- **Task details**:
Entries below include pictures. Output exactly the lines from the one with "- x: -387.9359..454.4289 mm" down to the one with "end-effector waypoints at", both ends included, and leave the pictures out.

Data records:

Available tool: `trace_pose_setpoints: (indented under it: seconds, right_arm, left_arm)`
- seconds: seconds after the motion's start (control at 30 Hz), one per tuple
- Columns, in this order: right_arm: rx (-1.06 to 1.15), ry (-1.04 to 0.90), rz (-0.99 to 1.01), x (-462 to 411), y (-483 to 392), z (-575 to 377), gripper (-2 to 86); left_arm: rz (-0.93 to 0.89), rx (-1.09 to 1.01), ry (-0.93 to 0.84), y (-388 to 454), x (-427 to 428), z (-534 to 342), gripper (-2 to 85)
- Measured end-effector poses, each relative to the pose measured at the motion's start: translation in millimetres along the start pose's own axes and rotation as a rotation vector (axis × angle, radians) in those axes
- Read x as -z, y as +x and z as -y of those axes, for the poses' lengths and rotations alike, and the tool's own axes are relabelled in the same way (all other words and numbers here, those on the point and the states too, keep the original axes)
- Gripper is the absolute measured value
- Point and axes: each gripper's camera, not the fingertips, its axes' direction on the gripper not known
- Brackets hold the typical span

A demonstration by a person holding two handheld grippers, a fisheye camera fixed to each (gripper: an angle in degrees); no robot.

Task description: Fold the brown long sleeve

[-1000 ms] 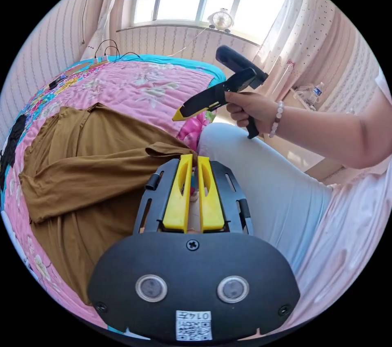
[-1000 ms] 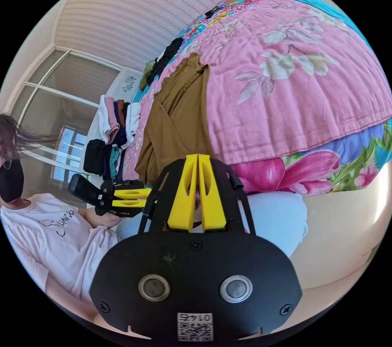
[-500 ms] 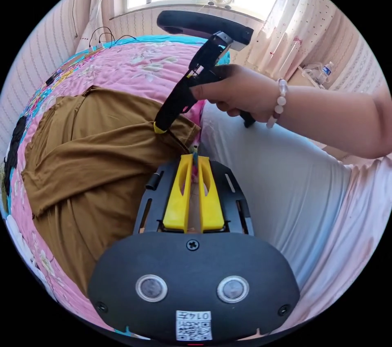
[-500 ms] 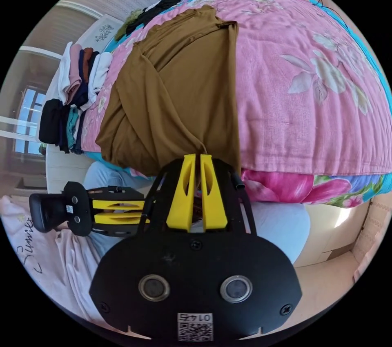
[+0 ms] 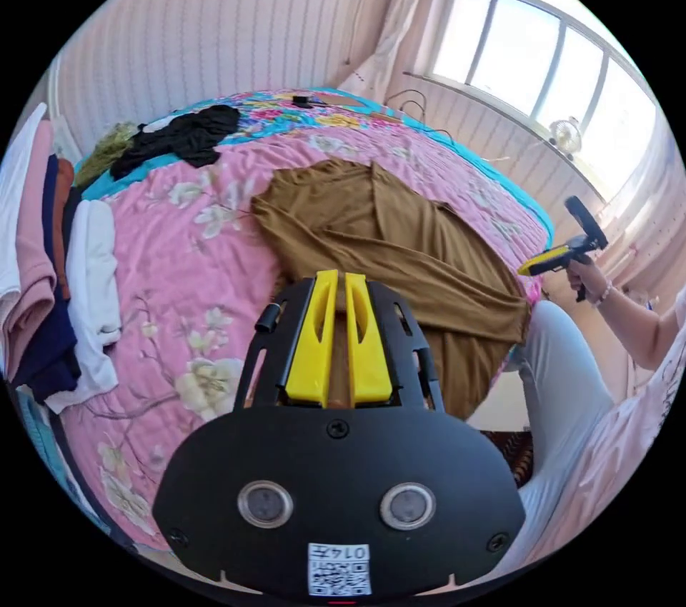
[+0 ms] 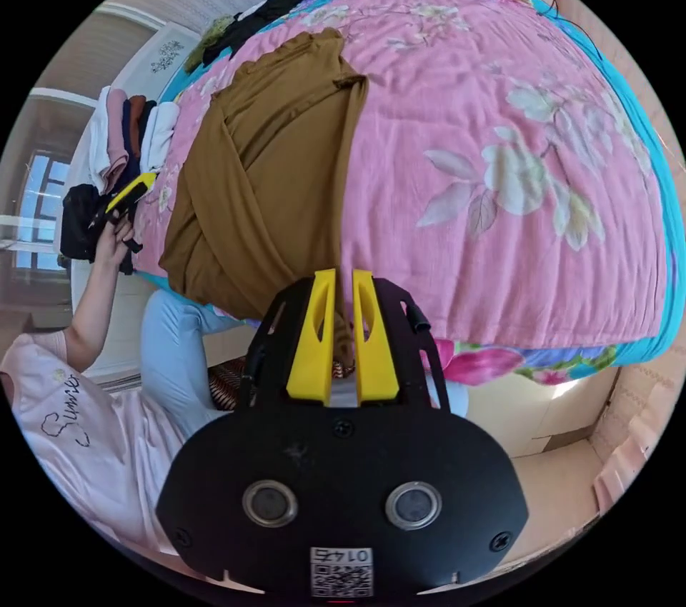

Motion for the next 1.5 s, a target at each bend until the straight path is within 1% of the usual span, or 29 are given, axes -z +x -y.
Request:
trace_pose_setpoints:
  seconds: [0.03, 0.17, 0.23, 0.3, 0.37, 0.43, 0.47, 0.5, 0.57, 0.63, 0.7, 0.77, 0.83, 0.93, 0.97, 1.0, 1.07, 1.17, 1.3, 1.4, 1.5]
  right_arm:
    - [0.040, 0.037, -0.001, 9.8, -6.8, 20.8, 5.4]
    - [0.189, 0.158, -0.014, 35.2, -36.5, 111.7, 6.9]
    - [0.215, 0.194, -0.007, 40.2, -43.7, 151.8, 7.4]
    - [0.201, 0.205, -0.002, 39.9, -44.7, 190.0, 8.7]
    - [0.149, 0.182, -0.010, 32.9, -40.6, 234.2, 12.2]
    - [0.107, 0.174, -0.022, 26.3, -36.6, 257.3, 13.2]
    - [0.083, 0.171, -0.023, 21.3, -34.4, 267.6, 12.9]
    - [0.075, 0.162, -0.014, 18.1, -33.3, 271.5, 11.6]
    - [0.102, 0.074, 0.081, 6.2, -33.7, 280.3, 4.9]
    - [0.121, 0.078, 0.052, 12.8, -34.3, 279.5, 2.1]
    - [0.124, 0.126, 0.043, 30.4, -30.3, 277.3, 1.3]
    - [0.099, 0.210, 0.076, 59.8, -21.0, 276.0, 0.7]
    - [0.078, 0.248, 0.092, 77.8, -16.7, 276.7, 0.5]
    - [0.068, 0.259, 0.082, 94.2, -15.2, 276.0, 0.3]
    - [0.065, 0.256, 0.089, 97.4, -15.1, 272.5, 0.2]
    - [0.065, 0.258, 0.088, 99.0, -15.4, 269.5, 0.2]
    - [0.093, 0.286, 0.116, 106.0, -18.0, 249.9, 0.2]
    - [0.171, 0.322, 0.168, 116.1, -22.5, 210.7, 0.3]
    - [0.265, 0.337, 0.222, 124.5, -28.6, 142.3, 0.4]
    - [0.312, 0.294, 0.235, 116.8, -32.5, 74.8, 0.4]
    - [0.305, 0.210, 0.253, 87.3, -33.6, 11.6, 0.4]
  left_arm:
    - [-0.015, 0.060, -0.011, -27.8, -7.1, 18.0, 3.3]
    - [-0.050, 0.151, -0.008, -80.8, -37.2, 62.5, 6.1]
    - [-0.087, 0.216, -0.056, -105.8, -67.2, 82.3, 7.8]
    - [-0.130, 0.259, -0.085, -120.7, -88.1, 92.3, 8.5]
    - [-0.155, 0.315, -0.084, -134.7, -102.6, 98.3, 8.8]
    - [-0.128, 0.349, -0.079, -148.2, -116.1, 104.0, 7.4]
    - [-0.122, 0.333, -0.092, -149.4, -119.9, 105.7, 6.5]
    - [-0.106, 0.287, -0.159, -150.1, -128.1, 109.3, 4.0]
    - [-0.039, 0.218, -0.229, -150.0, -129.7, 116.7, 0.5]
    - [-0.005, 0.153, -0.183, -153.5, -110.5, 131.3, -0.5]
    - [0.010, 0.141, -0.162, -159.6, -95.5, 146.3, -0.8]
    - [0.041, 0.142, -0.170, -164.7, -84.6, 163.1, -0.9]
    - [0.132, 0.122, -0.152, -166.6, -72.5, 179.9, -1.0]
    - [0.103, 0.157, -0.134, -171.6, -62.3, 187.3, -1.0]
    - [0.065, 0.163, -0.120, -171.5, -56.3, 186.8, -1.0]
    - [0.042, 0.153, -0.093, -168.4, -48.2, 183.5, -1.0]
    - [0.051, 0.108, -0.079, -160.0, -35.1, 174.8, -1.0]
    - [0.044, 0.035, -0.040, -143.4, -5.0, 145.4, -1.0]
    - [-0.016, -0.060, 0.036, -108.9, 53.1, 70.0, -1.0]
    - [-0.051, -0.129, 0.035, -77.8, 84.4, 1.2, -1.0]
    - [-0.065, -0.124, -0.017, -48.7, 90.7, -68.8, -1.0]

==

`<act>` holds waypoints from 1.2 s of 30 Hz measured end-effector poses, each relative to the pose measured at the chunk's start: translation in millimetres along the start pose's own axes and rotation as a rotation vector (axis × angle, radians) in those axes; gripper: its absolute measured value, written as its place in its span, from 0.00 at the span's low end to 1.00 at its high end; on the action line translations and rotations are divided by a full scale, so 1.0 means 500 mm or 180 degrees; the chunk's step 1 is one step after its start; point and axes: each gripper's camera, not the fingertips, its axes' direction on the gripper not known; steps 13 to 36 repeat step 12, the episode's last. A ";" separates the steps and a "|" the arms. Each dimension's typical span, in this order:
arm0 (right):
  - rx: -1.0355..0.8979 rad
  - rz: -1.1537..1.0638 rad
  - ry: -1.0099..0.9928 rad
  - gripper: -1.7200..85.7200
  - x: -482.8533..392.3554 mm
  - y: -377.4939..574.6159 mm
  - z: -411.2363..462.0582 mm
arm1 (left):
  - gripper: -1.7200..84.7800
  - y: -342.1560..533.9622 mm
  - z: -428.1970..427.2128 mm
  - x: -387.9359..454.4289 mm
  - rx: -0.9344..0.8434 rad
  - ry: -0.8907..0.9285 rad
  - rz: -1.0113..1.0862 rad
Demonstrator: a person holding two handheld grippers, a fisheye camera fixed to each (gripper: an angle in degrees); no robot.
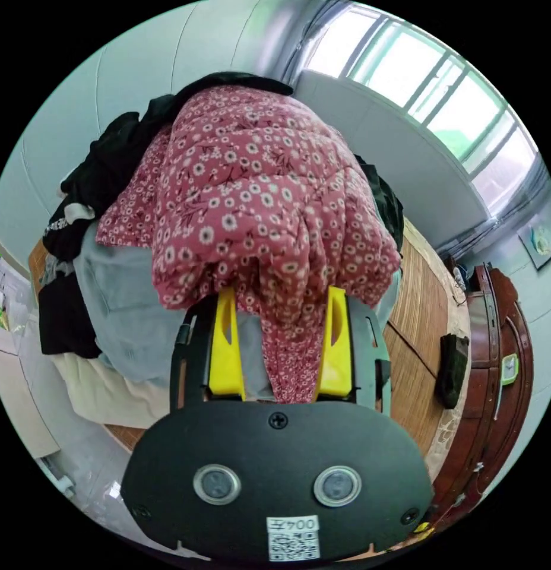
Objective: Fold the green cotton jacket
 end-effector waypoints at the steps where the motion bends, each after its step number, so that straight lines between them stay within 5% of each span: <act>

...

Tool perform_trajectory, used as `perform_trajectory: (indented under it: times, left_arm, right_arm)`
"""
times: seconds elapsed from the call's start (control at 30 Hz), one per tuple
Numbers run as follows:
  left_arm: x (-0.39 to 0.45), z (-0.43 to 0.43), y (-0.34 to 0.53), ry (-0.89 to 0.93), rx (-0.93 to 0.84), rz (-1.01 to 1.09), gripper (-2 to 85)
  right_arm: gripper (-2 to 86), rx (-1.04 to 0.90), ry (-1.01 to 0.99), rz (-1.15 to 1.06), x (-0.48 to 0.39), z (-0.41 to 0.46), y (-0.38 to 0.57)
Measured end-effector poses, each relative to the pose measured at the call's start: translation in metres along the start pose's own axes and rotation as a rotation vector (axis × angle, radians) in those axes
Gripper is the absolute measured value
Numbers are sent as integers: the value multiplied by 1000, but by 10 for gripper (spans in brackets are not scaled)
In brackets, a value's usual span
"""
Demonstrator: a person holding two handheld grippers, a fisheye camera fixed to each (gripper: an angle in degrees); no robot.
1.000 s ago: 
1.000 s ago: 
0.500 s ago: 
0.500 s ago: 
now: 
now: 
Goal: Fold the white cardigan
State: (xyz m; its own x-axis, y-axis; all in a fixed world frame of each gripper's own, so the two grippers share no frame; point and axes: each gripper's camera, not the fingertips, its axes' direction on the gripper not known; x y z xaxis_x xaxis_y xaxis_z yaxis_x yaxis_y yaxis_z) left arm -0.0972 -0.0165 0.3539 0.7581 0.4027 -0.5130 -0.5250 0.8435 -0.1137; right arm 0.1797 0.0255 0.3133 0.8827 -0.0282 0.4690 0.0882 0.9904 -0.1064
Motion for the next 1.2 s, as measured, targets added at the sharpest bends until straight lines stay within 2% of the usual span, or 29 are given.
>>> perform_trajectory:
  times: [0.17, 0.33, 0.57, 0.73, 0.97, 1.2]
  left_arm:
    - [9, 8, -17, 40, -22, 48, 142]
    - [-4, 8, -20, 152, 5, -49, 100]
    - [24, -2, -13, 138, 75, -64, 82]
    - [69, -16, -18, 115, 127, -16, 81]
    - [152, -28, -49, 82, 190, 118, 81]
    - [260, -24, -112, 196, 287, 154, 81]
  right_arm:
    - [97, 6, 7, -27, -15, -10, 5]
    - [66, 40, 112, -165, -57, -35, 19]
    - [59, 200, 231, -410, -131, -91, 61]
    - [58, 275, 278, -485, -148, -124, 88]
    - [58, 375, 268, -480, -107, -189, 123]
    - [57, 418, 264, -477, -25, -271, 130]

- **Response to the task**:
  - x: -387.9359..454.4289 mm
  - rx: -0.9344..0.8434 rad
  - ry: -0.8907..0.9285 rad
  - rz: -1.0113..1.0862 rad
Demonstrator: a person holding two handheld grippers, a fisheye camera fixed to each (gripper: an angle in degrees); no robot.
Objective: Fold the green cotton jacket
 end-effector waypoints at the steps where the motion bends, each after its step number, so that straight lines between them stay within 5% of each span: <act>

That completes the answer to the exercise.